Владимир Максимов - Растление великой империи
Как тут не процитировать пассаж из воспоминаний Великого Князя Александра Михайловича:
«Императорский строй мог бы существовать до сих пор, если бы «красная опасность» исчерпывалась такими людьми, как Толстой и Кропоткин, террористами, как Ленин и Плеханов, старыми психопатками, как Брешко-Брешковская или же Фигнер или авантюристами типа Савинкова и Азефа. Как это бывает с каждой заразительной болезнью, настоящая опасность революции заключалась в многочисленных носителях заразы: мышах, крысах и насекомых… Или же, выражаясь более литературно, следует признать, что большинство русской аристократии и интеллигенции составляло армию разносчиков заразы. Трон Романовых пал не под напором предтеч советов или же юношей-бомбистов, но носителей аристократических фамилий и придворных званий, банкиров, издателей, адвокатов, профессоров и других общественных деятелей, живших щедротами Империи. Царь сумел бы удовлетворить нужды русских рабочих и крестьян; полиция справилась бы с террористами. Но было совершенно напрасным трудом пытаться угодить многочисленным претендентам в министры, революционерам, записанным в шестую книгу российского дворянства, и оппозиционным бюрократам, воспитанным в русских университетах.

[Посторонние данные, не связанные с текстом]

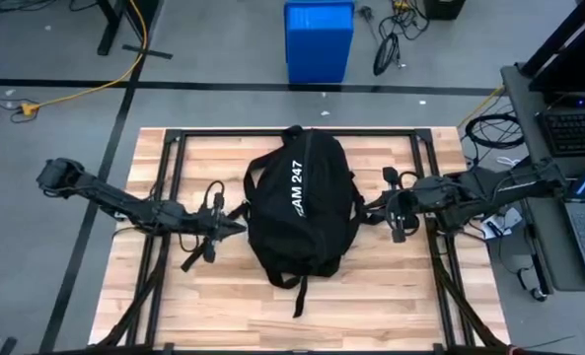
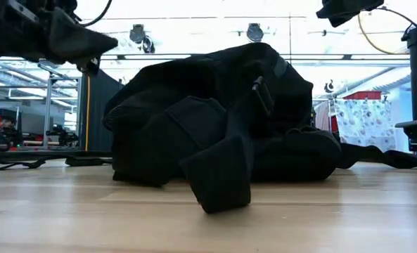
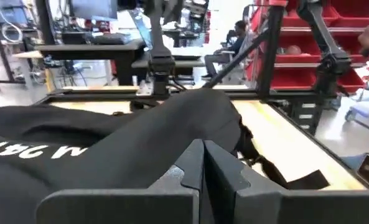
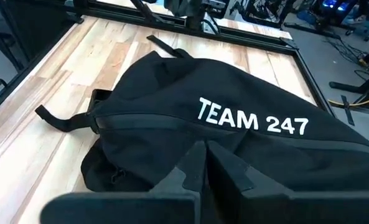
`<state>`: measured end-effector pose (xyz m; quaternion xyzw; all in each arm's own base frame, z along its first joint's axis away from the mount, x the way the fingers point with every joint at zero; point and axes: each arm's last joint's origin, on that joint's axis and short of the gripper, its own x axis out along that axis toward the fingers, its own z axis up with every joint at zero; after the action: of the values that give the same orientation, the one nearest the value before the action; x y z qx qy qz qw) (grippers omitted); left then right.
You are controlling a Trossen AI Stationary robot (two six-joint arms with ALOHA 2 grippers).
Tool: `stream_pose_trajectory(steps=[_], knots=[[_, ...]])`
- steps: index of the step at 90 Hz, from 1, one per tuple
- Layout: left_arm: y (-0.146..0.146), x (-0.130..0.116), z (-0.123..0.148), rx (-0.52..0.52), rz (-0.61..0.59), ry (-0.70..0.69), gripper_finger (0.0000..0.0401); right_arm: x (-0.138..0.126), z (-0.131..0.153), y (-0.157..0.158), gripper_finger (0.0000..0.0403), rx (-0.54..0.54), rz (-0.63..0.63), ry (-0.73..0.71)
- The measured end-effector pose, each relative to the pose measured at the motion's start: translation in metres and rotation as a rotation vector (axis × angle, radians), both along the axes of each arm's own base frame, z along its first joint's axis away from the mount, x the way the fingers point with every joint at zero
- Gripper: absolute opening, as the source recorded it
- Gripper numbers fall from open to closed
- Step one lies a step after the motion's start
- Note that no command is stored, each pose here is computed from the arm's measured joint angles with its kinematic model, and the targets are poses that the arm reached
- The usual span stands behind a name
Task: Unpack backpack
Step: Return to Home Position
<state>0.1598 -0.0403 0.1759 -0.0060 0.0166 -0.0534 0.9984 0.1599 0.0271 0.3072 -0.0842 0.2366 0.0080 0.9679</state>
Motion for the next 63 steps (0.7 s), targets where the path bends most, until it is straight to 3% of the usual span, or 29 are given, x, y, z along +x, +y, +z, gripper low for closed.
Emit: stream_pose_trajectory(steps=[27,40,48,63], knots=[[0.007,-0.002,-0.015,0.037,0.073,0.097,0.0,0.0,-0.001,0.0,0.0,-0.001,0.0,0.006],[0.014,-0.006,-0.03,0.153,0.275,0.248,0.0,0.0,-0.001,0.0,0.0,-0.003,0.001,0.006],[0.016,-0.007,-0.03,0.104,0.366,0.244,0.0,0.0,-0.001,0.0,0.0,-0.002,0.001,0.006],[0.016,-0.006,-0.028,-0.048,0.385,0.212,0.0,0.0,-0.001,0.0,0.0,-0.011,0.006,0.006]])
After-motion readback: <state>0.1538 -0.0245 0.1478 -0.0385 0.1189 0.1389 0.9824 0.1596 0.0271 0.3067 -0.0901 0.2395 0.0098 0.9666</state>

Как надо было поступить с теми великосветскими русскими дамами, которые по целым дням ездили из дома в дом и распространяли самые гнусные слухи про Царя и Царицу? Как надо было поступить в отношении двух отпрысков стариннейшего рода князей Долгоруковых, которые присоединились к врагам монархии? Что надо было сделать с ректором Московского университета, который превратил это старейшее русское высшее учебное заведение в рассадник революционеров? Что следовало сделать с графом Витте, возведенным Александром III из простых чиновников в министры, специальностью которого было снабжать газетных репортеров скандальными историями, дискредитировавшими Царскую семью? Что нужно было сделать с профессорами наших университетов, которые провозглашали с высоты своих кафедр, что Петр Великий родился и умер негодяем? Что следовало сделать с нашими газетами, которые встречали ликованием наши неудачи на японском фронте? Как надо было поступить с теми членами Государственной Думы, которые с радостными лицами слушали сплетни клеветников, клявшихся, что между Царским Селом и ставкой Гинденбурга существовал беспроволочный телеграф? Что следовало сделать с теми командующими вверенных им Царем армий, которые интересовались настроением антимонархических стремлений в тылу армий более, чем победами над немцами на фронте? Как надо было поступить с теми ветеринарными врачами, которые, собравшись для обсуждения мер борьбы с эпизотиями, внезапно вынесли резолюцию, требовавшую образования радикального кабинета?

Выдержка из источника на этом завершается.